It was in Siracusa that the temperate and austere Greek cuisine was transformed into art. Polèmone of Athens, geographer and traveller at the time of the Punic Wars, tells us that in Sicily the Greeks had founded a temple dedicated to the goddess of gluttony, Adefagìa, who also protected cooks (megeiros). The site of this sanctuary is unknown (cited four centuries later by the philosopher Claudio Eliano) but it was probably in Siracusa which was already known as the gastronomical capital of the Mediterranean in the 5th century B.C., home of the first professional cooks and to the oldest cooking school. The hefty work, Deipnosofisti (philosophers at the banquet), written by Atheneo of Naucratis in the 2nd Century A.D. is a wealth of information regarding cooks from Siracusain Antiquity. He, together with Plato, Aristophanes and Gorgias, tells us the name of the first known “chef”, Miteco of Siracusa, author of a large recipe book called “On the Sicilian cook” of which we only have a single recipe for “Cèpola”, a “poor” fish, red and of an elongated shape: “Cut its head. Wash it and chop it up in pieces. Cover it with cheese and oil and cook it.”.
Despite the simplicity, the sophist Maximus of Tirus considered Miteco as great a cook as Phidias was a sculptor. He travelled to Sparta to teach his art and taught the principles of balancing tastes and ingredients but was met by resistance from the Spartan cooks who thought his emphatic, sophisticated cuisine, rich in condiments and elaborate sauces, didn’t really fit their sober nutritional habits. But he met more fortune in Athens.

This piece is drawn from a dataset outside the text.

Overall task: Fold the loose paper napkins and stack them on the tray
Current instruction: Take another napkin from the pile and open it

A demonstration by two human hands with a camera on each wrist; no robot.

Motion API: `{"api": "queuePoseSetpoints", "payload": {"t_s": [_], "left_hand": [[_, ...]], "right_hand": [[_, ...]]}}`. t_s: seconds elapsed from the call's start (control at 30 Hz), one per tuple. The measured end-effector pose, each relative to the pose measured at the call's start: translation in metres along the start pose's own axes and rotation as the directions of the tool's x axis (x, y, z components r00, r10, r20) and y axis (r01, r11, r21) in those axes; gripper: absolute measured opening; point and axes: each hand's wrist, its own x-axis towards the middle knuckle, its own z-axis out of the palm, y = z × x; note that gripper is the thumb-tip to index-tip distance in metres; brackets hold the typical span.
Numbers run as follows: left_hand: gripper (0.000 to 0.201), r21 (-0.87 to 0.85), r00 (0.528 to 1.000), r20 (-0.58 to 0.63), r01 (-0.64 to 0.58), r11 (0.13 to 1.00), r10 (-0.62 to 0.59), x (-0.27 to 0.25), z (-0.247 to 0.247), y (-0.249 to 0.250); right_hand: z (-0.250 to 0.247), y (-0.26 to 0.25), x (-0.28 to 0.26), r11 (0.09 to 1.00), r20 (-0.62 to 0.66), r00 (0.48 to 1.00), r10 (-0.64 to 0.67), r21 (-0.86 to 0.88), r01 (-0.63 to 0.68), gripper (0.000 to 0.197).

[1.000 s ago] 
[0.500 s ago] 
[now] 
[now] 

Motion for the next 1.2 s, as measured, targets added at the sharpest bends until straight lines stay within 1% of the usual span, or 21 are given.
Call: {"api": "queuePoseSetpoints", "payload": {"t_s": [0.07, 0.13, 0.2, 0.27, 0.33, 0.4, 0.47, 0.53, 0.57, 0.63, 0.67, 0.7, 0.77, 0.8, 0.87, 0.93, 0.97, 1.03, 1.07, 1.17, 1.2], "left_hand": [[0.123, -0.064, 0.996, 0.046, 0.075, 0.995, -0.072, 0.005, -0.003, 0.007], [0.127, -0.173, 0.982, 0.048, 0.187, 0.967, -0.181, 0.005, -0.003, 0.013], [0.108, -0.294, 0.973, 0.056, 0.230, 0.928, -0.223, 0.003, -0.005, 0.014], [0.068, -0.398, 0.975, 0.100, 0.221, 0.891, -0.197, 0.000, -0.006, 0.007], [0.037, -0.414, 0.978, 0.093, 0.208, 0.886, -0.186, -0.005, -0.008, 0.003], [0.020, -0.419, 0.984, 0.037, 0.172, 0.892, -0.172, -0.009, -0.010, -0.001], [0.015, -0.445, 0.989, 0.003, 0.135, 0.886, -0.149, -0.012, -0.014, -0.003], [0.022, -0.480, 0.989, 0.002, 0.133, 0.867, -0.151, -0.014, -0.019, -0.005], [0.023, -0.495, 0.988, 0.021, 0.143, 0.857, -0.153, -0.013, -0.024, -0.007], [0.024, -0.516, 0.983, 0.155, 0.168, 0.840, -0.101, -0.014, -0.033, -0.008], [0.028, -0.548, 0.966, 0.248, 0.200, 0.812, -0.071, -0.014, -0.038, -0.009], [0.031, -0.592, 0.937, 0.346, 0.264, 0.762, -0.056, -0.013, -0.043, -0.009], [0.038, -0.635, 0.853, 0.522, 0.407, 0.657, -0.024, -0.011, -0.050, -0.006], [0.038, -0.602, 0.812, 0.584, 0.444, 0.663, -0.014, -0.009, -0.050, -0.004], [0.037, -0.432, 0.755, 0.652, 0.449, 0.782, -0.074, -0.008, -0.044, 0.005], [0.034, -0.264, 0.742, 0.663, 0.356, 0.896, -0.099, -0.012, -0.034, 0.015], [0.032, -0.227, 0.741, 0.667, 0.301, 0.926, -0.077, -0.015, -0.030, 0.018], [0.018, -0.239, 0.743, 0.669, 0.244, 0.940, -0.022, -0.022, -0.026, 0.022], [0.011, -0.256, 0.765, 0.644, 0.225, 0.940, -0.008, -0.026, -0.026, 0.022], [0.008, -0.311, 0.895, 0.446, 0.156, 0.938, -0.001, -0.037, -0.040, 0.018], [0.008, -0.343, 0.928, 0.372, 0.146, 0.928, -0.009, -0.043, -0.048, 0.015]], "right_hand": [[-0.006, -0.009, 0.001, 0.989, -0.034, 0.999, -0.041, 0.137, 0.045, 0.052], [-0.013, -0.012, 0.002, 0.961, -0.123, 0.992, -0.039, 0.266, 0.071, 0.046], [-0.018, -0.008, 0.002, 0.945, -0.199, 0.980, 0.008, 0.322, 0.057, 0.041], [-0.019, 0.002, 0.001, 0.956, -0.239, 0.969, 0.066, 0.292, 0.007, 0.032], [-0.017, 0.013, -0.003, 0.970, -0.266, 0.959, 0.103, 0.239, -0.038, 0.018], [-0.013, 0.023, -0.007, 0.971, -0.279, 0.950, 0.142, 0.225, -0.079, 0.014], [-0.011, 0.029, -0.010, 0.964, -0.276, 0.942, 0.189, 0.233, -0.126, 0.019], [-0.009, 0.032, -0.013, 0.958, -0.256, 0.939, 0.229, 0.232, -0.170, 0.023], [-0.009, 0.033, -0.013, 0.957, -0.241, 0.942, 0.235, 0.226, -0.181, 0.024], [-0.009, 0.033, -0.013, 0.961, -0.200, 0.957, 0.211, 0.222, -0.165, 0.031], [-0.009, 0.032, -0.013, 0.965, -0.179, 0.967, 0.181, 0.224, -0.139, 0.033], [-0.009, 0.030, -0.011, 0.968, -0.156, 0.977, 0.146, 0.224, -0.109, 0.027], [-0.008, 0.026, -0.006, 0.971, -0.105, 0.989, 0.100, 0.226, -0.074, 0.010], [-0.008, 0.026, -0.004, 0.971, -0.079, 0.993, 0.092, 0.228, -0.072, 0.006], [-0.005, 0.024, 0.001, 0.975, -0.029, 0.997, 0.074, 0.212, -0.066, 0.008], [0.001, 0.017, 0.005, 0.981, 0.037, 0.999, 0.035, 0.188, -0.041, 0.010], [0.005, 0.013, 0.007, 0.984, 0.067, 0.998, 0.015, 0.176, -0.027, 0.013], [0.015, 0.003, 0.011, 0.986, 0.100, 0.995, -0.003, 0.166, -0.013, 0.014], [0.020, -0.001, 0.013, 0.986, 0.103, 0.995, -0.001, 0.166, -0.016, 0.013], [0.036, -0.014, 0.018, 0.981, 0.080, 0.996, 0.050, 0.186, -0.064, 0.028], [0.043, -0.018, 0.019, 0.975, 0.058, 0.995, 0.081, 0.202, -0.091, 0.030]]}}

Atheneo’s book records large quotes from the Hedypatheia (The pleasures of the palate) by Archestratus, a 4th-century poet from Gela, polistor (of great culture), probably a scholar of the gastronomer Terpisione, who is thought to have been the precursor to Epicurus and who said of himself that he had travelled every land and every sea to find the best food and wine. The doctor Daphnos of Ephesus says this about him:
“Archestrato took a trip around the world to fill his stomach and other baser appetites and said: ‘eat a slice of Sicilian tuna, when it is cut and ready to be salted and placed in jars. But the perch, the aroma of the Pontus, I would give to the lower regions, just as those who laud it do. As there aren’t many mortals who think it is a poor meal. However, keep a mackerel out of the water for three days before starting the brine, still fresh in the jar and only half salted. And if you go to the splendid city of Byzantium, eat - I beg you - a slice of horaion as it is truly succulent.”.